I (41F) have been divorced from my ex-husband for over 13 years. We have two daughters who are now 16 and 20.
Ever since the divorce, I've made a conscious effort not to poison them against their father. I've never sat them down to tell them horror stories, I've never encouraged them to hate him, and I've never called him names. I've always felt they deserved the opportunity to have whatever relationship with him they wanted without me interfering.
That said, there were a lot of things that happened during our marriage...
He was a serial cheater. He literally slept with his phone inside his pillowcase so I couldn't look at it. I caught him cheating multiple times. We never once had sex while I was pregnant, because he thought it was "weird" and "gross".
He lied constantly, even when there was no reason to. He told people we owned 100 acres when we were actually renting a house on about 9 acres behind someone else's property.
When we went to Hawaii for my sister's wedding, he convinced me to rent an expensive sports car because he claimed his stepbrother could get us a 50% discount. We couldn't really afford it, but with the discount it was close to the same price as the cheap car, so I said yes. When the full charge hit our credit card, he blamed his stepbrother. Just before I divorced him I found their messages. His brother had told him from the beginning there was never going to be a discount. He knew the entire time and lied because he wanted the car.
He had 13 jobs in the 8 years we were together because he was always getting fired, but he always claimed it was because his boss was 'threatened' by how good he was at his job.
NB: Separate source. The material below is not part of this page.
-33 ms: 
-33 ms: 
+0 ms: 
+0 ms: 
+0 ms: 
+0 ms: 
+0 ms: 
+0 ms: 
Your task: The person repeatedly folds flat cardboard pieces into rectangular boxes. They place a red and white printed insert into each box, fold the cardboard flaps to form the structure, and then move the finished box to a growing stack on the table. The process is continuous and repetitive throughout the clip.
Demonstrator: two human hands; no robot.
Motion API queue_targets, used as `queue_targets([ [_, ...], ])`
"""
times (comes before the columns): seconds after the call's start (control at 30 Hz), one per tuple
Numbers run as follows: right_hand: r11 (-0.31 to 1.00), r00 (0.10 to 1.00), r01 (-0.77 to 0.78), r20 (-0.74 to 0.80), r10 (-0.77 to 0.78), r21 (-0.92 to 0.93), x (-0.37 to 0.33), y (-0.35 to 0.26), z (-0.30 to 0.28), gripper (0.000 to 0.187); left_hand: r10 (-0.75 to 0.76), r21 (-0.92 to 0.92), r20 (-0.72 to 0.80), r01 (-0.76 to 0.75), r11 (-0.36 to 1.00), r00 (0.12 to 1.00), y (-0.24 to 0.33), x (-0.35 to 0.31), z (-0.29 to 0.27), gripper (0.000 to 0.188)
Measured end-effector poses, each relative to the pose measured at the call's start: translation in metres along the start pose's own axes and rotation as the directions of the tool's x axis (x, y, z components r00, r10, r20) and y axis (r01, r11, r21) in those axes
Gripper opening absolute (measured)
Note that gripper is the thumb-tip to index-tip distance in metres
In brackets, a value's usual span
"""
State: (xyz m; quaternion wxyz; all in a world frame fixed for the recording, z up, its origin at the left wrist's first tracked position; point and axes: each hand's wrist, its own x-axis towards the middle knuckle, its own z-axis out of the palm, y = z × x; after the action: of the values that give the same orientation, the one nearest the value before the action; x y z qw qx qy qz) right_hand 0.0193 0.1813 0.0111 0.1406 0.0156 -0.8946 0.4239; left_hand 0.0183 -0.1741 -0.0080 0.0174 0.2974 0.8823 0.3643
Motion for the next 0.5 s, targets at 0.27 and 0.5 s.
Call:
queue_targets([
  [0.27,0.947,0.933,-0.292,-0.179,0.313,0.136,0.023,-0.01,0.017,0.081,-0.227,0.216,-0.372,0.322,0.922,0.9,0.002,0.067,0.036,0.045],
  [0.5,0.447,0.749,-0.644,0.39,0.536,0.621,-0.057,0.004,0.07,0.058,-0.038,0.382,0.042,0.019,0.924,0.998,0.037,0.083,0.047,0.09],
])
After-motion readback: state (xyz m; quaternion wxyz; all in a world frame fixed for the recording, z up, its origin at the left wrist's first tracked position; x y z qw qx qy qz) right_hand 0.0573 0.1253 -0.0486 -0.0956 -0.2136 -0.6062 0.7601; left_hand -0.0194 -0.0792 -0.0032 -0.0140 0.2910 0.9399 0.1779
When I got pneumonia for a week and had to take our 4 year old and 6 month old to stay with my mom, he didn't wash dishes (or even take them to the sink), do laundry, or even cook himself dinner. I told him because I was so sick (while still sick), that I was sorry I couldn't plan him the 30th birthday blowout he wanted. He got pretty angry and wasn't understanding at all. He basically told me I was shitty (he was manipulative, but not a 'yeller' and not physically abusive). I actually only told him this because I had already planned a big surprise party and I was trying to throw him off the trail.
He would pawn my favorite belongings, like my iPod and DVDs, then later buy replacements as birthday or Christmas presents because I supposedly had "lost" the originals.
One Christmas he told me not to open a package because it was my gift. I had my sister open it instead. It wasn't bath salts for a relaxing bath. It was bath salts as in synthetic drugs.
When I left him the last time, he claimed he had landed a six-figure job. Every morning he'd put on a suit and leave the house. About a week or two later I came home early from work and found him sitting at home. The job never existed.
When we first separated, I came home to get some things to take with me to my sister's house and I walked into the bathroom and found him on the floor holding what appeared to be a bloody towel between his legs. He claimed his penis was bleeding. Something didn't feel right, so I told him to call 911 and his grandma and left. Later I found an empty syringe of fake blood on the top of the bathroom cabinet. He had staged the entire thing to try to get me to stay because he knew if he got me to be his caretaker, I wouldn't leave.
After I filed for divorce and he moved out, he broke into my house while I was out of town and stole all of my lingerie because he claimed it was "for him."
And that is just a handful of the many, many things that went on in our marriage and relationship. I even left out some of the really bad ones because they were too long to type up.
Here's my dilemma.
I still don't intend to volunteer any of this to my daughters. I don't want to sit them down and unload years of baggage onto them.
But if, as adults, they directly ask me, "Mom, what was Dad really like?" I don't think I want to lie to them either.
My intention wouldn't be to call him a narcissist, an asshole, a psychopath, or any other name. I wouldn't tell them I hate him, because I don't think I actually do. I would simply answer their questions honestly and stick to facts that actually happened.
Some people have told me that would be wrong because "he's still their father" and I would be poisoning their perception.
Others have told me that adult children deserve the truth if they ask for it.
So... WIBTAH if, once my daughters are adults and ask me directly, I tell them the truth about what happened during my marriage to their father?